(Your goal)
Write every record below out exactly; no images.

┄┄┄┄┄┄┄┄┄┄┄┄┄┄┄┄┄┄┄┄

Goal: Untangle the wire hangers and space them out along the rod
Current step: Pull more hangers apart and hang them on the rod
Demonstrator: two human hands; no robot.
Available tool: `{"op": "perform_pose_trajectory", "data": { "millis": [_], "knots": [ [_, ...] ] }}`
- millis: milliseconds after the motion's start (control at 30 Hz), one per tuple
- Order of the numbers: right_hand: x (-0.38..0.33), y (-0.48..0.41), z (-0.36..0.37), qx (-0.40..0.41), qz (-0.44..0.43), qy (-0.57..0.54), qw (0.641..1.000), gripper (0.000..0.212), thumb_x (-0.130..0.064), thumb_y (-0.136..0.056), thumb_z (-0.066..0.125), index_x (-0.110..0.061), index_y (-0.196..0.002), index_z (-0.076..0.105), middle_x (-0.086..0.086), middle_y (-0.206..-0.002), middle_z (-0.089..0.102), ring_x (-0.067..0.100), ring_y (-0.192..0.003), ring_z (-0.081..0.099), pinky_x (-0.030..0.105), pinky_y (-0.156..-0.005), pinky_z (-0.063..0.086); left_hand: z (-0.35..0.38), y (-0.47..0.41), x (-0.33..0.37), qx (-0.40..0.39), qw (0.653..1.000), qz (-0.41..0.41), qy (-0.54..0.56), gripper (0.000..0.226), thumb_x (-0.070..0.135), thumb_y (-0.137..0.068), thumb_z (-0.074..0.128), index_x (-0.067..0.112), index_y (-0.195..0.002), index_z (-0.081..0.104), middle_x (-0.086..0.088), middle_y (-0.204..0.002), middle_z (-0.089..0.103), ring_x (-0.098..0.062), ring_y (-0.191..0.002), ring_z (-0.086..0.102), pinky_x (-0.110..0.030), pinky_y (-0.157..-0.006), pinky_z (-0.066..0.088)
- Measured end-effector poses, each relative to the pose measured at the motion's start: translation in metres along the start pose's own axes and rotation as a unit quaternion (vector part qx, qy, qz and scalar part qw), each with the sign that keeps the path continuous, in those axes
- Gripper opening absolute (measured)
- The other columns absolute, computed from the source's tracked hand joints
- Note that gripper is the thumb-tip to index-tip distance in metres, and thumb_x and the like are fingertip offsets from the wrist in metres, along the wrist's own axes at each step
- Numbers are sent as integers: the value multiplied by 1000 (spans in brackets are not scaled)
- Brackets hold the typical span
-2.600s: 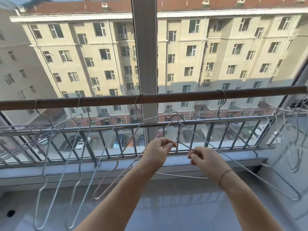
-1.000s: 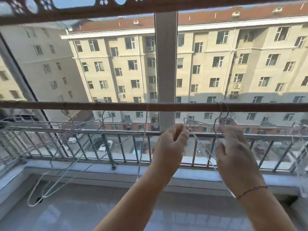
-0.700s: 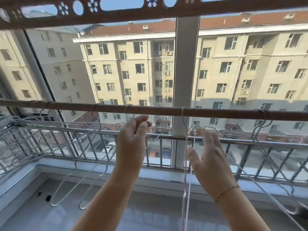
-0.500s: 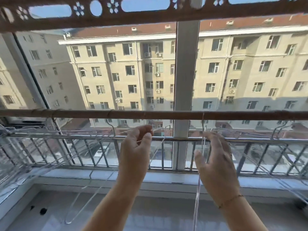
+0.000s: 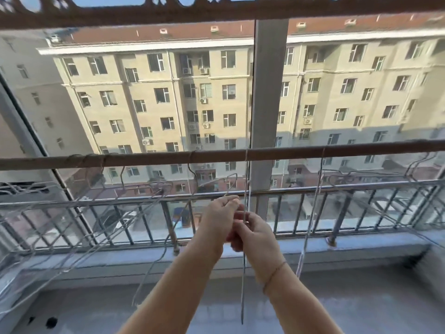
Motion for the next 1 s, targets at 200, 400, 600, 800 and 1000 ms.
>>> {"op": "perform_pose_trajectory", "data": {
  "millis": [200, 400, 600, 800, 1000],
  "knots": [
    [-26, -36, -5, 34, -25, 2, 999, 33, -3, -92, 42, -10, -62, 52, -2, -44, 47, 4, -32, 40, 16, -34, 30, 11, -32, 23, -8, 996, 31, 80, 23, 10, -94, 44, 3, -92, 66, -12, -84, 68, -21, -67, 61, -22, -50, 47],
    [-17, -45, -11, 7, -12, 90, 996, 27, -7, -90, 44, -12, -65, 54, 4, -52, 50, 11, -43, 41, 18, -40, 32, 20, -64, 10, -32, 986, -49, 155, 21, 12, -91, 52, 4, -73, 59, -9, -67, 61, -13, -44, 57, -21, -43, 46],
    [22, -38, -41, 14, 13, 182, 983, 25, -28, -94, 43, -17, -78, 58, -2, -66, 56, 12, -58, 48, 24, -56, 37, 16, -60, -31, -44, 996, -58, 43, 18, 3, -89, 54, 10, -74, 60, 1, -50, 58, -5, -37, 52, -15, -38, 40],
    [32, -40, -74, 52, 9, 297, 954, 29, -15, -90, 48, -16, -118, 49, 6, -118, 53, 18, -108, 51, 27, -89, 39, 3, -45, -58, -57, 995, -74, -19, 20, -4, -87, 51, 10, -86, 66, -1, -64, 60, -10, -56, 50, -19, -55, 39],
    [17, -35, -82, 11, -85, 464, 881, 44, -11, -87, 51, -18, -130, 44, 4, -138, 43, 19, -131, 35, 30, -109, 25, 2, -28, -59, -90, 987, -33, -129, 20, 0, -88, 52, 11, -96, 66, 2, -84, 64, -7, -78, 56, -10, -61, 42]
  ]
}}
Point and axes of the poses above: each hand's wrist, its own y-axis away from the middle knuckle, its own z-axis out of the palm, x = y × z, the point moved 6 cm from there along -y, towards the middle knuckle
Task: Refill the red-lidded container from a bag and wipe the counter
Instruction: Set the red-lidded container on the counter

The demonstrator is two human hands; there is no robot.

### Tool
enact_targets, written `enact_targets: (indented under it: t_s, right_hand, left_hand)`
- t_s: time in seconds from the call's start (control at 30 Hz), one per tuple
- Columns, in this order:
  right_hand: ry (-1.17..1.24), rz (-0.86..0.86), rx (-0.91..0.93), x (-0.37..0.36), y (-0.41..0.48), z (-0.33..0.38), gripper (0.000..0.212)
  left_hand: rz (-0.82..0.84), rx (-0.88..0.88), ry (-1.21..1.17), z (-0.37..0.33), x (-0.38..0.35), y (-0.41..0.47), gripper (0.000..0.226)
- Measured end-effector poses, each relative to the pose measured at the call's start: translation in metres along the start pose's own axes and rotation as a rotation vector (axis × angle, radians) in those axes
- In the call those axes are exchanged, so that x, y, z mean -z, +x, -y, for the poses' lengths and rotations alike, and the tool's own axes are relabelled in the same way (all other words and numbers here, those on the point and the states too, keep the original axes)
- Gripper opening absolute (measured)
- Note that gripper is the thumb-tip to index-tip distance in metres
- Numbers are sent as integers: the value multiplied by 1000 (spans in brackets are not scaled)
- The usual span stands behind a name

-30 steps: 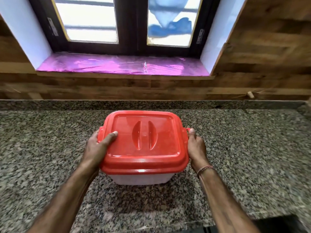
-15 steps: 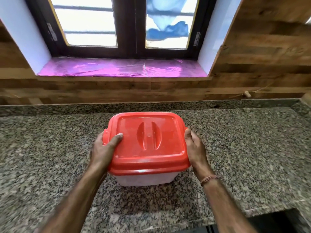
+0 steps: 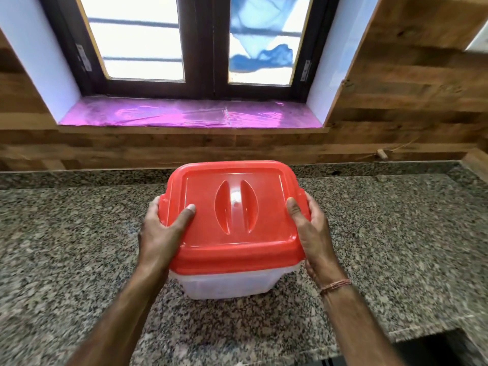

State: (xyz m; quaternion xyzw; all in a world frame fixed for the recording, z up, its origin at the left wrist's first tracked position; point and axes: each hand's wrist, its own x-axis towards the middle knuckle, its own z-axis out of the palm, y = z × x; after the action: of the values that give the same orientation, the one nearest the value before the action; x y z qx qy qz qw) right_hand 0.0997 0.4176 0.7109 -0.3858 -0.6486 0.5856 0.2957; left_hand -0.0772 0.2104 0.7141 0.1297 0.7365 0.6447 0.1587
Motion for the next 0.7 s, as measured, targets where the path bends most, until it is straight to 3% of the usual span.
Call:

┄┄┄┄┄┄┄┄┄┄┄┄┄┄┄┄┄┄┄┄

(Response)
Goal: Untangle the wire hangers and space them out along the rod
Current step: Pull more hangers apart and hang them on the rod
Demonstrator: two human hands; no robot.
Available tool: `{"op": "perform_pose_trajectory", "data": { "millis": [_], "knots": [ [_, ...] ] }}`
- millis: milliseconds after the motion's start (control at 30 Hz), one per tuple
- Order of the numbers: right_hand: x (-0.38..0.33), y (-0.48..0.41), z (-0.36..0.37), qx (-0.40..0.41), qz (-0.44..0.43), qy (-0.57..0.54), qw (0.641..1.000), gripper (0.000..0.212), thumb_x (-0.130..0.064), thumb_y (-0.136..0.056), thumb_z (-0.066..0.125), index_x (-0.110..0.061), index_y (-0.196..0.002), index_z (-0.076..0.105), middle_x (-0.086..0.086), middle_y (-0.206..-0.002), middle_z (-0.089..0.102), ring_x (-0.067..0.100), ring_y (-0.192..0.003), ring_z (-0.081..0.099), pinky_x (-0.030..0.105), pinky_y (-0.156..-0.005), pinky_z (-0.063..0.086); left_hand: z (-0.35..0.38), y (-0.47..0.41), x (-0.33..0.37), qx (-0.40..0.39), qw (0.653..1.000), qz (-0.41..0.41), qy (-0.54..0.56), gripper (0.000..0.226), thumb_x (-0.070..0.135), thumb_y (-0.137..0.068), thumb_z (-0.074..0.128), index_x (-0.067..0.112), index_y (-0.195..0.002), index_z (-0.081..0.104), middle_x (-0.086..0.088), middle_y (-0.204..0.002), middle_z (-0.089..0.103), ring_x (-0.098..0.062), ring_y (-0.191..0.002), ring_z (-0.086..0.102), pinky_x (-0.110..0.030), pinky_y (-0.157..-0.006), pinky_z (-0.066..0.088)
- Measured end-effector poses, each relative to the pose measured at the motion's start: translation in metres along the start pose's own axes and rotation as a unit quaternion (vector part qx, qy, qz and scalar part qw), each with the sign that keeps the path continuous, in those axes
- Gripper opening absolute (measured)
- The other columns absolute, computed from the source's tracked hand joints
- Note that gripper is the thumb-tip to index-tip distance in metres, and thumb_x and the like are fingertip offsets from the wrist in metres, along the wrist's own axes at each step
- Numbers are sent as integers: the value multiplied by 1000 (spans in brackets are not scaled)
- Brackets hold the typical span
-2.600s: 
-1.000s: 
-0.700s: 
-0.500s: 
+0.000s: 
Motion for the next 1 s, targets at 200, 400, 600, 800 and 1000 ms.
>>> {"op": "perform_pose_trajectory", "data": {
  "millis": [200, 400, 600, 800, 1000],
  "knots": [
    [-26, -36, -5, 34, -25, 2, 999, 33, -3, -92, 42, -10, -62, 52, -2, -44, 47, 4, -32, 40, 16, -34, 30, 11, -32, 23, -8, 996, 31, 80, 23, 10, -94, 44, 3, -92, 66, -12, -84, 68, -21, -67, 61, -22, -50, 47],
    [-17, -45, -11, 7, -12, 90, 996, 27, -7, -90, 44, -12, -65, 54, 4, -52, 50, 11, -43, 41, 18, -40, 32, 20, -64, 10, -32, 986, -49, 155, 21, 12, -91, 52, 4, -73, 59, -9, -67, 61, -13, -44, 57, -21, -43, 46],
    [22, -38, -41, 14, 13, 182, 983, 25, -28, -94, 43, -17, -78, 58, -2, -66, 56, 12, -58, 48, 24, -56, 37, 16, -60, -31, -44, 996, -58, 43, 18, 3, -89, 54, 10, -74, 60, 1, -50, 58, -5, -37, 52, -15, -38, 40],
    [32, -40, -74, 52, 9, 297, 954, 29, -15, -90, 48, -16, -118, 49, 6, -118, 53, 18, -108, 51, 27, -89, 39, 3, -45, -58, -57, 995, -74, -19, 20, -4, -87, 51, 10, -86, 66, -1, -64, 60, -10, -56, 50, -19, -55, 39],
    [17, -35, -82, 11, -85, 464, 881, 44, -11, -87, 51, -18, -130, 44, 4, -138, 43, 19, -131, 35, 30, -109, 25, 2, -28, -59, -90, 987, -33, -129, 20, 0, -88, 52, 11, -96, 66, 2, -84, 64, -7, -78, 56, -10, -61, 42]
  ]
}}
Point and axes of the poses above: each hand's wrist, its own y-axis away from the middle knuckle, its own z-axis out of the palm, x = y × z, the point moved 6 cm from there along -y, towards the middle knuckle
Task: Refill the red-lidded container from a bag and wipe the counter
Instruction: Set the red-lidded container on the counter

The demonstrator is two human hands; there is no robot.

### Tool
enact_targets, written `enact_targets: (indented under it: t_s, right_hand, left_hand)`
- t_s: time in seconds from the call's start (control at 30 Hz), one per tuple
- Columns, in this order:
  right_hand: ry (-1.17..1.24), rz (-0.86..0.86), rx (-0.91..0.93), x (-0.37..0.36), y (-0.41..0.48), z (-0.33..0.38), gripper (0.000..0.212)
  left_hand: rz (-0.82..0.84), rx (-0.88..0.88), ry (-1.21..1.17), z (-0.37..0.33), x (-0.38..0.35), y (-0.41..0.47), gripper (0.000..0.226)
- Measured end-effector poses, each relative to the pose measured at the call's start: translation in metres along the start pose's own axes and rotation as a rotation vector (axis × angle, radians) in those axes
- In the call those axes are exchanged, so that x, y, z mean -z, +x, -y, for the poses' lengths and rotations alike, and the tool's own axes are relabelled in the same way (all other words and numbers here, those on the point and the states too, keep the original axes)
- Gripper opening absolute (measured)
- Note that gripper is the thumb-tip to index-tip distance in metres
- Numbers are sent as integers: the value multiplied by 1000 (spans in brackets are not scaled)
- The usual span stands behind a name

-30 steps: 
-15 steps: 
+0 steps: 

State: (xyz m; quaternion xyzw; all in a world frame fixed for the recording, z up, its origin at the left wrist's first tracked position; point and axes: each hand's wrist, its own x-axis towards the middle knuckle, its own z-axis out of the palm, y = z × x; after the action: of the values that give the same orientation, the one nearest the value before the action; x y z qx qy qz qw) right_hand 0.0997 0.4176 0.7109 -0.3858 -0.6486 0.5856 0.2957; left_hand -0.0772 0.2104 0.7141 0.1297 0.7365 0.6447 0.1587
Motion for the next 0.7 s, as measured, targets where the path bends most, until it is straight to 3% of the usual span.
Call:

There's nothing left to add to the output.